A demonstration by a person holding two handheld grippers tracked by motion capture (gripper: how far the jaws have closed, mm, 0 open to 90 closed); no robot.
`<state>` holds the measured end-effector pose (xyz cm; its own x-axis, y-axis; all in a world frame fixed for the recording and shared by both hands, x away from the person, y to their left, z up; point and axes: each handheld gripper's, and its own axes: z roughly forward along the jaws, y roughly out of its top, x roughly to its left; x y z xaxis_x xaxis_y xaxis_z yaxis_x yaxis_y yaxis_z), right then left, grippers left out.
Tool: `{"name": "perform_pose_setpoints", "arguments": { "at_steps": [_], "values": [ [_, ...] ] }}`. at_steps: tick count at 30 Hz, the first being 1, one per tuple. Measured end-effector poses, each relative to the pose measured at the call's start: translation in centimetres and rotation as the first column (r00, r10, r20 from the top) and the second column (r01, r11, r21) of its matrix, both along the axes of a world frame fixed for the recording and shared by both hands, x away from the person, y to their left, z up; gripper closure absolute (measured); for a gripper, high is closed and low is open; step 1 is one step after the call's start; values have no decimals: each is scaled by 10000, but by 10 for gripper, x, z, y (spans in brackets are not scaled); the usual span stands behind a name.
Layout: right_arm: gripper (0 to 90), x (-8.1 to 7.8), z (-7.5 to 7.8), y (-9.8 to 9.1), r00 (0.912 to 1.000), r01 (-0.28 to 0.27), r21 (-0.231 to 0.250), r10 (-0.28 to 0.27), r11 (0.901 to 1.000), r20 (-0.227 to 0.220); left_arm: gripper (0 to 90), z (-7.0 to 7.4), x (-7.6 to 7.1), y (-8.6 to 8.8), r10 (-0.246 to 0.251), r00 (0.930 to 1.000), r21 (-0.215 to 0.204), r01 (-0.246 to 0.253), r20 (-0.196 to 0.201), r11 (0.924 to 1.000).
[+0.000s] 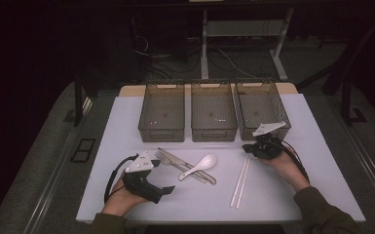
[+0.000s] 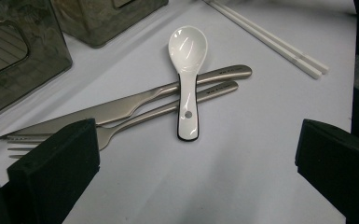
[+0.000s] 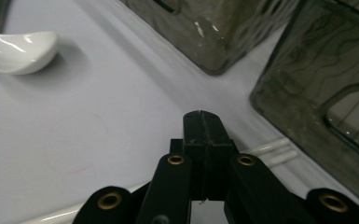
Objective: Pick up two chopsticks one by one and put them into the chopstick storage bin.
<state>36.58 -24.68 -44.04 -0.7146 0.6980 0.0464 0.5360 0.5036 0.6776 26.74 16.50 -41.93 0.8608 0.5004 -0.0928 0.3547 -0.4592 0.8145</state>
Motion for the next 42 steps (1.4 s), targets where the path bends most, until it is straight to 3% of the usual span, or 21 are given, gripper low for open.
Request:
{"name": "perform_pose_setpoints", "arguments": {
  "at_steps": [6, 21, 36, 42],
  "values": [
    [898, 6, -7, 0, 9999, 100, -383, -102, 9992, -54, 0, 0, 0, -2, -32, 10000, 48, 32, -8, 10000],
    [898, 0, -4, -10, 9999, 63, -711, -72, 9974, -114, 0, 1, 1, -5, 48, 10000, -83, -48, -6, 10000],
    [898, -13, -3, -32, 9983, 307, -542, -333, 9981, -486, 0, 3, -1, -1, 78, 10000, -31, -78, 54, 10000],
    [895, -15, -1, -35, 9986, 335, -395, -351, 9987, -398, 0, 1, 0, -1, 46, 10000, 29, -46, -8, 10000]
  ]
}}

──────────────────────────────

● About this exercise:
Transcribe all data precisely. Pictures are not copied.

● Response for this exercise:
A demonstration by a person holding two handheld grippers tracked by motion capture (gripper: how far the jaws have closed, mm, 0 open to 90 closed); no robot.
`<state>` holds the measured end-effector pose (xyz cm; its own x-axis, y-axis; all in a world frame fixed for the recording and shared by both hands, x away from the person, y to their left, z up; point and axes: each handheld gripper's, and its own axes: z roughly forward along the jaws, y roughly out of its top, x roughly to its left; x y z xaxis_x xaxis_y xaxis_z yaxis_x yaxis_y yaxis_z), right then left, grippers left out.
Tool: `{"name": "perform_pose_setpoints", "arguments": { "at_steps": [_], "values": [ [_, ...] ] }}`. at_steps: tick count at 30 Hz, the first being 1, one per tuple. Measured end-effector poses, each relative to the pose measured at the call's start: translation in centimetres and rotation as the first column (r00, r10, r20 from the top) and the second column (r01, r11, r21) of its matrix, both along the axes of a world frame fixed for the recording and shared by both hands, x away from the person, y to their left, z up; gripper closure absolute (measured); for a gripper, high is closed and low is open; step 1 is one step after the call's start; values have no decimals: each is scaled by 10000, but by 10 for gripper, x, z, y (spans in brackets are not scaled); the usual span stands behind a name.
Layout: right_arm: gripper (0 to 90), x (-8.1 to 7.8), z (-7.5 to 7.8), y (-9.8 to 9.1), r00 (0.912 to 1.000), r01 (-0.28 to 0.27), r21 (-0.231 to 0.250), r10 (-0.28 to 0.27), r11 (0.901 to 1.000), r20 (-0.227 to 0.220); left_arm: gripper (0 to 90), z (-7.0 to 7.4), x (-7.6 to 7.1), y (-8.6 to 8.8), r10 (-0.246 to 0.251), r00 (0.930 to 1.000), r21 (-0.215 to 0.204), r01 (-0.246 to 0.253), r20 (-0.196 to 0.201), r11 (0.924 to 1.000).
[+0.000s] 
[+0.000s] 
[+0.000s] 
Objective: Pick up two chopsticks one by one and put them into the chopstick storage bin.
<state>36.58 -24.68 -44.04 -0.7146 0.6980 0.0464 0.5360 0.5036 0.6776 26.74 16.50 -41.93 0.8608 0.5004 -0.0928 0.3547 -0.4592 0.8145</state>
Motion for the next 42 steps (1.4 s), targets where the path bends most, until it is straight to 3% of the usual span, or 21 are given, gripper low for open.
Request:
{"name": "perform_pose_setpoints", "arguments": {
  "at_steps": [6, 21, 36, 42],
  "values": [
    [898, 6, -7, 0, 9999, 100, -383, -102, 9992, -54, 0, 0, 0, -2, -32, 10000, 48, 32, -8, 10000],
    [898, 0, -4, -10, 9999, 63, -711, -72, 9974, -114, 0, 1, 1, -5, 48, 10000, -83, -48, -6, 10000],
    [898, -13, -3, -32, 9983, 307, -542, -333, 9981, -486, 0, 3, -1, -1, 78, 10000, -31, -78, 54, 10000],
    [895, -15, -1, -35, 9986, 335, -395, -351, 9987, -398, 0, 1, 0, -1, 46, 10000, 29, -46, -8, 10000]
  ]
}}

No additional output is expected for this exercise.